I have been having several “duh” moments lately. Moments where I feel like God is just pointing things out to me and some moments where I feel like “Oooh I get it now. That’s what I’m supposed to get from this.” My goodness how many boats have left the dock without me on it. How many boats have I watched leave the dock and waved with the “I’m not ready, I can’t do it. I’m not good enough” thinking. I think I’ve missed every boat that came to the dock or maybe I never even went to the dock. Fear has been so prevalent in my life and I think I’m starting to understand why. I’m starting to “get it.”

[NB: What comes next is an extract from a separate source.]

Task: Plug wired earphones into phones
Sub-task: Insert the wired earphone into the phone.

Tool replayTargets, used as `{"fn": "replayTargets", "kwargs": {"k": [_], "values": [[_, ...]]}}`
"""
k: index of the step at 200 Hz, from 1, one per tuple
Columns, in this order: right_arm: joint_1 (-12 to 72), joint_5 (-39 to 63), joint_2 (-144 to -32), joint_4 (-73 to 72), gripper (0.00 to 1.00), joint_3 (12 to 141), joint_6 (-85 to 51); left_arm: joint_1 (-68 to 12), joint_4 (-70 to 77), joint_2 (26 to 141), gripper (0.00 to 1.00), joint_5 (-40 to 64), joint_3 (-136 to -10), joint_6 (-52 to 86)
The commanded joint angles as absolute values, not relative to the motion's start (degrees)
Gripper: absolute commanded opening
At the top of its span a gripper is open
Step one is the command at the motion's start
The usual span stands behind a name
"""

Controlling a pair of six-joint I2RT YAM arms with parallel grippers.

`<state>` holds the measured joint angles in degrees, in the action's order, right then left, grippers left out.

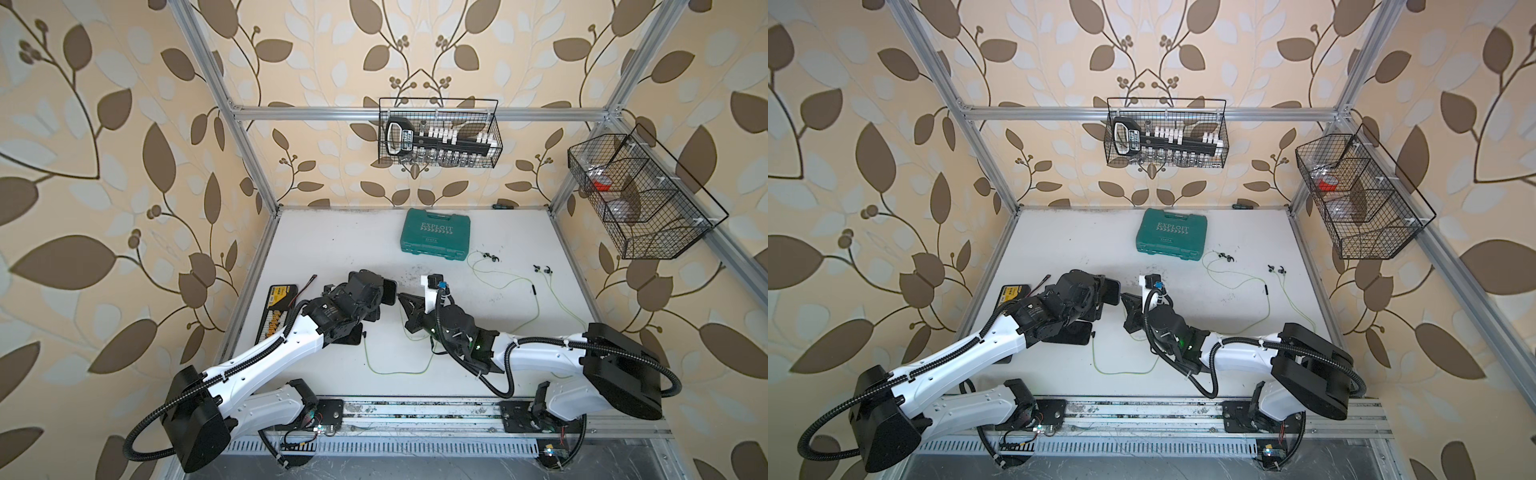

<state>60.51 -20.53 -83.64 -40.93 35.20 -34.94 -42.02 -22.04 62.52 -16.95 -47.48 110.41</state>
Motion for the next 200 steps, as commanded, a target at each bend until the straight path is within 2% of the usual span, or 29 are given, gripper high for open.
{"fn": "replayTargets", "kwargs": {"k": [1, 42, 149, 200], "values": [[61.2, -20.7, -84.5, -38.6, 0.00, 38.3, -34.8, -43.3, -18.9, 60.1, 0.37, -14.9, -49.0, 109.1], [63.6, -26.5, -85.8, -35.6, 0.00, 40.5, -33.0, -43.4, -19.0, 59.9, 0.37, -16.2, -48.6, 109.6], [64.3, -28.3, -84.6, -34.1, 0.00, 42.1, -39.3, -43.3, -18.3, 57.7, 0.38, -17.3, -47.1, 111.0], [65.2, -27.9, -86.0, -34.9, 0.00, 42.9, -35.4, -43.3, -16.5, 57.6, 0.38, -17.5, -46.8, 112.0]]}}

I was doing my bible study last week and I was having some trouble getting what I was supposed to be getting from it. For me, it helps if I can talk it out. So I called a friend and asked her about it. As we spoke, the light bulb went off. I believe there may have been a heavenly choir that began to sing in celebration and I finally started to get it. When you are a child, and we all know this, we tend to learn what we live. If you are told something long enough you eventually take it as a fact and accept it. To this end I try every single day to tell each of my children how special and wonderful they are. I tell them they are beautiful and smart and kind and such a gift to my life. Because those are the things I want them to believe about themselves. Those are not the things I grew up hearing. My mother married a man, not my father, who told me daily that I was ugly and would never amount to anything and no one would ever want to marry me. Well, I have been happily married to my hottie hubby for almost sixteen years. I take no credit for that it’s a total God thing. I would also likely tell you that I believe fully that he could have done better. There goes that fabulous self esteem again. When I look in the mirror I see flaws. When I think of doing something I usually give up because I’m certain I’m bound to fail. Mostly because that’s what I was told would happen. I have always believed the lies and never believed the truth because I never felt like I deserved it. After all I’m ugly and I’m never going to amount to anything, remember?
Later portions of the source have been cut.